While you can use any old tap water, I would strongly recommend filtered water. Water varies from area to area, so while a recipe may work great in California, it might not work in New York — have you had a good New York bagel outside of the grand NYC? Exactly my point.
Salt is also important for the overall process of the dough, as well as for the end flavor. If you add too little salt to your dough, you will have flat, almost watery tasting dough. On the other hand, if you add too much salt, the obvious happens and your pizza dough is salty. Point being, make sure you are adding just enough salt to the dough because it is an essential component.
You can approach this in so many ways. The more advanced techniques include natural leavened starters — poolish, bigas, and so on — as these are all created to impart more flavor and structure into the dough itself. While in the restaurant we have systems and time schedules to maintain our starter, at home I would recommend fresh or instant yeast and a longer fermentation.

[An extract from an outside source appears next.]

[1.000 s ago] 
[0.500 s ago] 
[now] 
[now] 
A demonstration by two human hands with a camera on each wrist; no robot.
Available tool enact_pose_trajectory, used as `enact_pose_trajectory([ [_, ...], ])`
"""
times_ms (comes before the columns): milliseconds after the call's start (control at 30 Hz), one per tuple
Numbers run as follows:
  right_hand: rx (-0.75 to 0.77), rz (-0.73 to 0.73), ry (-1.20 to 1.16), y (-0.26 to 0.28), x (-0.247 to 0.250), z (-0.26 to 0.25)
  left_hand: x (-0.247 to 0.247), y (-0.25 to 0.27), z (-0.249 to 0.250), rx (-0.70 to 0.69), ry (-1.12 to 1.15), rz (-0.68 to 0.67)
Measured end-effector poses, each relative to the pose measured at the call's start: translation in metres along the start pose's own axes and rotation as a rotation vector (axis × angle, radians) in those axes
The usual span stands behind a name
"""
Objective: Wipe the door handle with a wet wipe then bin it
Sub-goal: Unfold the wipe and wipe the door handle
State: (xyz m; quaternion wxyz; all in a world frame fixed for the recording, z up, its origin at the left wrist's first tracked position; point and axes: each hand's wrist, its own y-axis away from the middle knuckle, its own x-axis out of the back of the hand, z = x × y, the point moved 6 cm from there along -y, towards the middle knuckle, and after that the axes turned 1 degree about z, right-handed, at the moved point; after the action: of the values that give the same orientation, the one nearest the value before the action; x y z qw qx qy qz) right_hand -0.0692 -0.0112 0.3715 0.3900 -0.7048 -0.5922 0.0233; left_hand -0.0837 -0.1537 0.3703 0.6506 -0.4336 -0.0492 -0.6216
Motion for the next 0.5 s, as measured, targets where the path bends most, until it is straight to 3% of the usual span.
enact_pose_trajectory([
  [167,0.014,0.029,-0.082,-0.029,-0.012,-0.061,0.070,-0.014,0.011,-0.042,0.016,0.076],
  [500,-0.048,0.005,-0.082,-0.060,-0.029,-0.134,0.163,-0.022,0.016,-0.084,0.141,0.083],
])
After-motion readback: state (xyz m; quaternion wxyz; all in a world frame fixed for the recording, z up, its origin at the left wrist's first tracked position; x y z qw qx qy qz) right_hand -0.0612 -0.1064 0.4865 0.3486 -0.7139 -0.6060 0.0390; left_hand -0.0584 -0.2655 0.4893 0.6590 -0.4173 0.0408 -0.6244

Many people advertise that dough requires 24-plus hours to make. What they don't say is that for much of that time, the dough is simply sitting in a container. Take for example our process at Stella Rossa Pizza Bar. We allow our dough to "bulk ferment" or rest, for at least 24 hours. The reason for doing this is to create a better flavor and overall structure of the dough. You can do this at home by simply putting the dough in a container at least twice the size of the dough, covering it, and placing it in the fridge.